:: Instructions for the task ::
Beneath this sentence is a set of records; write each of them out exactly.

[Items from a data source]
--------------------

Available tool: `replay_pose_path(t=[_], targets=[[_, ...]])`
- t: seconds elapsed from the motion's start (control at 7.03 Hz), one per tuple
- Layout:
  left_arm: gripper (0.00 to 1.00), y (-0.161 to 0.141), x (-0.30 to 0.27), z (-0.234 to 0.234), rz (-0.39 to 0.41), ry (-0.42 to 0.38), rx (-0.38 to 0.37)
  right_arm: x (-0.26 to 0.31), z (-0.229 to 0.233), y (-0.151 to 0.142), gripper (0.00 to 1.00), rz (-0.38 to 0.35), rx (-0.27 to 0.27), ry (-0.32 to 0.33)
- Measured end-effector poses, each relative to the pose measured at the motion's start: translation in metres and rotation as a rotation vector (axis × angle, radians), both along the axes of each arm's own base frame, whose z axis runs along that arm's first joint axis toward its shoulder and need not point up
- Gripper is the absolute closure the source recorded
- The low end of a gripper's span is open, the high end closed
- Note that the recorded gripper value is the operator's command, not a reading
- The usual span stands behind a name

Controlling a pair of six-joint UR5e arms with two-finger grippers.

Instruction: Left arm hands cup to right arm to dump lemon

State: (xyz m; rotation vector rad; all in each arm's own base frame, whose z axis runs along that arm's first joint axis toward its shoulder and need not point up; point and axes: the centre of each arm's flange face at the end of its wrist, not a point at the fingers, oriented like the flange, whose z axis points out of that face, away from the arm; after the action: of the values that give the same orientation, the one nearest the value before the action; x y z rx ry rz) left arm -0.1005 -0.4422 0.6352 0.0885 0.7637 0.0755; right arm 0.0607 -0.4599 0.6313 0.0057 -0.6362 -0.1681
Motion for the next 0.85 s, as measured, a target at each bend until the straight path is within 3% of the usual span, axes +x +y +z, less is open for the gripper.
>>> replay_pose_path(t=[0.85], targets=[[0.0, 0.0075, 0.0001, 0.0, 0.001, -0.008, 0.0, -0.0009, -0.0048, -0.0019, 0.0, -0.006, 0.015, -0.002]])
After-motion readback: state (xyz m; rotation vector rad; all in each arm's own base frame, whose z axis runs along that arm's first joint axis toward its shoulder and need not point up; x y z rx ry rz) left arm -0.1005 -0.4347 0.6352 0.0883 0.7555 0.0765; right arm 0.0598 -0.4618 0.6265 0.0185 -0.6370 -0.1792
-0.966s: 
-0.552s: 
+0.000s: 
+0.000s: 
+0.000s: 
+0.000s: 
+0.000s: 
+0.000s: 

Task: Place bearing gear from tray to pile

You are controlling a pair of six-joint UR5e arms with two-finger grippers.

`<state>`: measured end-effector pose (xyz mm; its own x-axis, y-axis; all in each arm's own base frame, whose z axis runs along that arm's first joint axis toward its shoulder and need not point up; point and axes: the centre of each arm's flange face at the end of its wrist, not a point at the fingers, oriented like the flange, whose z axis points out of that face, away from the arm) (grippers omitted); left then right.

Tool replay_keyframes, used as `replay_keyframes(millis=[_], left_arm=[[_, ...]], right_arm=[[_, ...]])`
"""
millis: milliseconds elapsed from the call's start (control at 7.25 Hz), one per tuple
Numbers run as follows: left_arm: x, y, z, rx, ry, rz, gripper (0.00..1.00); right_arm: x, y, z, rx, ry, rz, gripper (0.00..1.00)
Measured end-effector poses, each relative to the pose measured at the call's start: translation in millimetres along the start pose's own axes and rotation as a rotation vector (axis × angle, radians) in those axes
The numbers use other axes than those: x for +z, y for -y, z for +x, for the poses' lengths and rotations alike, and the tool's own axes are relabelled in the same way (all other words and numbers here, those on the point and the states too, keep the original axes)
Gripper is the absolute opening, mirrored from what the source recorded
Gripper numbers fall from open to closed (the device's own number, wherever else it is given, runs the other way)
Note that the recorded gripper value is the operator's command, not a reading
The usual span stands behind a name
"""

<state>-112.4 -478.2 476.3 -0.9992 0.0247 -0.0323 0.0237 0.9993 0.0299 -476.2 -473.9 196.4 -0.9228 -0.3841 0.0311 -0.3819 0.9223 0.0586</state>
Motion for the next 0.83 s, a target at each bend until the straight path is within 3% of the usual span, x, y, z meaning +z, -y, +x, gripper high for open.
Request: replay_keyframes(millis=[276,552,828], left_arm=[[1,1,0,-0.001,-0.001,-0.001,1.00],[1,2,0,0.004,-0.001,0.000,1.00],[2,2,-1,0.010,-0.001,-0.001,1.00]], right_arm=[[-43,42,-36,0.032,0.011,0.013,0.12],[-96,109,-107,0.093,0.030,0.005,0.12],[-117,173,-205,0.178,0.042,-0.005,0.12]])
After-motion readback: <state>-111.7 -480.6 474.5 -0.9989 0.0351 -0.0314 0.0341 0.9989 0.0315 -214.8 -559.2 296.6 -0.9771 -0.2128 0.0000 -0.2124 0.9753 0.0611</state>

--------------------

:: Solution to this problem ::
Available tool: `replay_pose_path(t=[_], targets=[[_, ...]])`
- t: seconds elapsed from the motion's start (control at 7.03 Hz), one per tuple
- Layout:
  left_arm: gripper (0.00 to 1.00), y (-0.161 to 0.141), x (-0.30 to 0.27), z (-0.234 to 0.234), rz (-0.39 to 0.41), ry (-0.42 to 0.38), rx (-0.38 to 0.37)
  right_arm: x (-0.26 to 0.31), z (-0.229 to 0.233), y (-0.151 to 0.142), gripper (0.00 to 1.00), rz (-0.38 to 0.35), rx (-0.27 to 0.27), ry (-0.32 to 0.33)
- Measured end-effector poses, each relative to the pose measured at the motion's start: translation in metres and rotation as a rotation vector (axis × angle, radians), both along the axes of each arm's own base frame, whose z axis runs along that arm's first joint axis toward its shoulder and need not point up
- Gripper is the absolute closure the source recorded
- The low end of a gripper's span is open, the high end closed
- Note that the recorded gripper value is the operator's command, not a reading
- The usual span stands behind a name

Controlling a pair of six-joint UR5e arms with two-finger grippers.

Instruction: Left arm hands cup to right arm to dump lemon

State: (xyz m; rotation vector rad; all in each arm's own base frame, whose z axis runs along that arm's first joint axis toward its shoulder and need not point up; point and axes: the centre of each arm's flange face at the end of its wrist, not a point at the fingers, oriented like the flange, whose z axis points out of that face, away from the arm; after the action: of the values that give the same orientation, the one nearest the value before the action; x y z rx ry rz) left arm -0.1005 -0.4422 0.6352 0.0885 0.7637 0.0755; right arm 0.0607 -0.4599 0.6313 0.0057 -0.6362 -0.1681
Motion for the next 0.85 s, as measured, a target at each bend until the straight path is within 3% of the usual span, axes +x +y +z, less is open for the gripper.
>>> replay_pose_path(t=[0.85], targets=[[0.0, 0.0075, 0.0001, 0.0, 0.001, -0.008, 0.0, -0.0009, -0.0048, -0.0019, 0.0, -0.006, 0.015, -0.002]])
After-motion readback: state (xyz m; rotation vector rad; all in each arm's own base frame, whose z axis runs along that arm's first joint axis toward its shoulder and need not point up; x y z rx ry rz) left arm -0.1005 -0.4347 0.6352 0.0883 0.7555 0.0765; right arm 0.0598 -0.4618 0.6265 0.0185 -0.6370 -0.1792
-0.966s: 
-0.552s: 
+0.000s: 
+0.000s: 
+0.000s: 
+0.000s: 
+0.000s: 
+0.000s: 

Task: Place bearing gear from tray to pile

You are controlling a pair of six-joint UR5e arms with two-finger grippers.

`<state>`: measured end-effector pose (xyz mm; its own x-axis, y-axis; all in each arm's own base frame, whose z axis runs along that arm's first joint axis toward its shoulder and need not point up; point and axes: the centre of each arm's flange face at the end of its wrist, not a point at the fingers, oriented like the flange, whose z axis points out of that face, away from the arm) (grippers omitted); left then right.

Tool replay_keyframes, used as `replay_keyframes(millis=[_], left_arm=[[_, ...]], right_arm=[[_, ...]])`
"""
millis: milliseconds elapsed from the call's start (control at 7.25 Hz), one per tuple
Numbers run as follows: left_arm: x, y, z, rx, ry, rz, gripper (0.00..1.00); right_arm: x, y, z, rx, ry, rz, gripper (0.00..1.00)
Measured end-effector poses, each relative to the pose measured at the call's start: translation in millimetres along the start pose's own axes and rotation as a rotation vector (axis × angle, radians) in those axes
The numbers use other axes than those: x for +z, y for -y, z for +x, for the poses' lengths and rotations alike, and the tool's own axes are relabelled in the same way (all other words and numbers here, those on the point and the states too, keep the original axes)
Gripper is the absolute opening, mirrored from what the source recorded
Gripper numbers fall from open to closed (the device's own number, wherever else it is given, runs the other way)
Note that the recorded gripper value is the operator's command, not a reading
The usual span stands behind a name
"""

<state>-112.4 -478.2 476.3 -0.9992 0.0247 -0.0323 0.0237 0.9993 0.0299 -476.2 -473.9 196.4 -0.9228 -0.3841 0.0311 -0.3819 0.9223 0.0586</state>
Motion for the next 0.83 s, a target at each bend until the straight path is within 3% of the usual span, x, y, z meaning +z, -y, +x, gripper high for open.
Request: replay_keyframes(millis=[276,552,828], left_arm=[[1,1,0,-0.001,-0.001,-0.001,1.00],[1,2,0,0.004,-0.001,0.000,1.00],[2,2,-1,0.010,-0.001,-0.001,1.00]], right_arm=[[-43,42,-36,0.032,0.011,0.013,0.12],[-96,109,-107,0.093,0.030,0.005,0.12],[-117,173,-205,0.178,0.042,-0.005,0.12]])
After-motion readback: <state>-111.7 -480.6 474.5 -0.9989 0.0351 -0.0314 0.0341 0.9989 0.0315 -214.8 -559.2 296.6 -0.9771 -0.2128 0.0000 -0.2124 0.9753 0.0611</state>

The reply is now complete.